Task description: Even the shortest line counts, so transcribe all the data exactly.
(Dataset section begins)
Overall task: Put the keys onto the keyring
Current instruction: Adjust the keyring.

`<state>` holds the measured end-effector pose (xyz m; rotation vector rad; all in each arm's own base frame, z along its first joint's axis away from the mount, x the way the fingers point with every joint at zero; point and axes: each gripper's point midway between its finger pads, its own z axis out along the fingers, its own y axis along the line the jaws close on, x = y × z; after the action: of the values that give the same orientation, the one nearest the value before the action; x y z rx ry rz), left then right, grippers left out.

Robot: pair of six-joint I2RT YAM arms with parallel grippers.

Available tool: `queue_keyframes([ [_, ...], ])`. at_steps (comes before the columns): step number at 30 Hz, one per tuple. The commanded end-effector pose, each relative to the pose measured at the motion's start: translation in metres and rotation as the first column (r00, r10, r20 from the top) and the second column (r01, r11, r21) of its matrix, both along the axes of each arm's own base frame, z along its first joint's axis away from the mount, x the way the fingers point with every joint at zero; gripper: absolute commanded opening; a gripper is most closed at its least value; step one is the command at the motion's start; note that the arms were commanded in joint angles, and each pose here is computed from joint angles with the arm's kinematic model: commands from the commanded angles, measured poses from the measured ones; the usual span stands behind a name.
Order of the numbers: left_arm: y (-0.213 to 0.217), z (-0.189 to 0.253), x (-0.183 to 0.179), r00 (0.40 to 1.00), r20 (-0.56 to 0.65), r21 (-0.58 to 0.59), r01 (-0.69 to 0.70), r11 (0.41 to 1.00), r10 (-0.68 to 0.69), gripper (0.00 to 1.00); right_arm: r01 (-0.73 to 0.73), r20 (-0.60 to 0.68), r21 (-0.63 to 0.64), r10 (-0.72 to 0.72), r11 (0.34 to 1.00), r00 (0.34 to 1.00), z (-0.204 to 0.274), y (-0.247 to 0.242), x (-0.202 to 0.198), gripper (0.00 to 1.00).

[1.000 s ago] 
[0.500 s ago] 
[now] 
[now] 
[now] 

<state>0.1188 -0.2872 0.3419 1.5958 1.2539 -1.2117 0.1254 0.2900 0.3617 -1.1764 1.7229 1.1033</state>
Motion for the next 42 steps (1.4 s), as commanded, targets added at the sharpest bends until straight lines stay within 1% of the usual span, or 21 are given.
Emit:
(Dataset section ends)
Answer to this task:
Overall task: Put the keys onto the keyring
Current instruction: Adjust the keyring.

`<state>` holds the measured end-effector pose (xyz m; rotation vector rad; all in each arm's own base frame, z along its first joint's axis away from the mount, x the way the fingers point with every joint at zero; point and axes: each gripper's point midway between its finger pads, its own z axis out along the fingers, its own y axis along the line the jaws close on, x = y × z; after the action: of the values that give the same orientation, the one nearest the value before the action; x y z rx ry rz), left then right, grippers left out.

Robot: pair of six-joint I2RT YAM arms with parallel grippers.

Available tool: `queue_keyframes([ [_, ...], ])`. at_steps (comes before the columns): step number at 30 Hz, one per tuple. The commanded end-effector pose, each relative to the pose measured at the motion's start: translation in metres and rotation as the first column (r00, r10, r20 from the top) and the second column (r01, r11, r21) of its matrix, both along the axes of each arm's own base frame, z along its first joint's axis away from the mount, x the way the fingers point with every joint at zero; gripper: absolute commanded opening; a gripper is most closed at its least value; step one is the command at the motion's start; note that the arms were commanded in joint angles, and each pose here is computed from joint angles with the arm's kinematic model: commands from the commanded angles, measured poses from the measured ones; the usual span stands behind a name.
Order of the numbers: left_arm: y (-0.213 to 0.217), z (-0.189 to 0.253), x (-0.183 to 0.179), r00 (0.40 to 1.00), r20 (-0.56 to 0.65), r21 (-0.58 to 0.59), r01 (-0.69 to 0.70), r11 (0.41 to 1.00), r10 (-0.68 to 0.69), gripper (0.00 to 1.00); right_arm: r01 (-0.73 to 0.73), r20 (-0.60 to 0.68), r21 (-0.63 to 0.64), r10 (-0.72 to 0.72), r11 (0.34 to 1.00), r00 (0.34 to 1.00), z (-0.204 to 0.274), y (-0.247 to 0.242), x (-0.202 to 0.198), gripper (0.00 to 1.00).

[1.000 s ago] 
[0.500 s ago] 
[now] 
[now] 
[now] 

<state>0.1188 -0.2872 0.3419 1.5958 1.2539 -1.2117 0.1254 0.2900 0.3617 -1.1764 1.7229 1.1033</state>
Motion for the next 42 steps (1.4 s), as commanded, targets added at the sharpest bends until straight lines stay within 1% of the usual span, or 21 are given.
Emit:

No further output remains.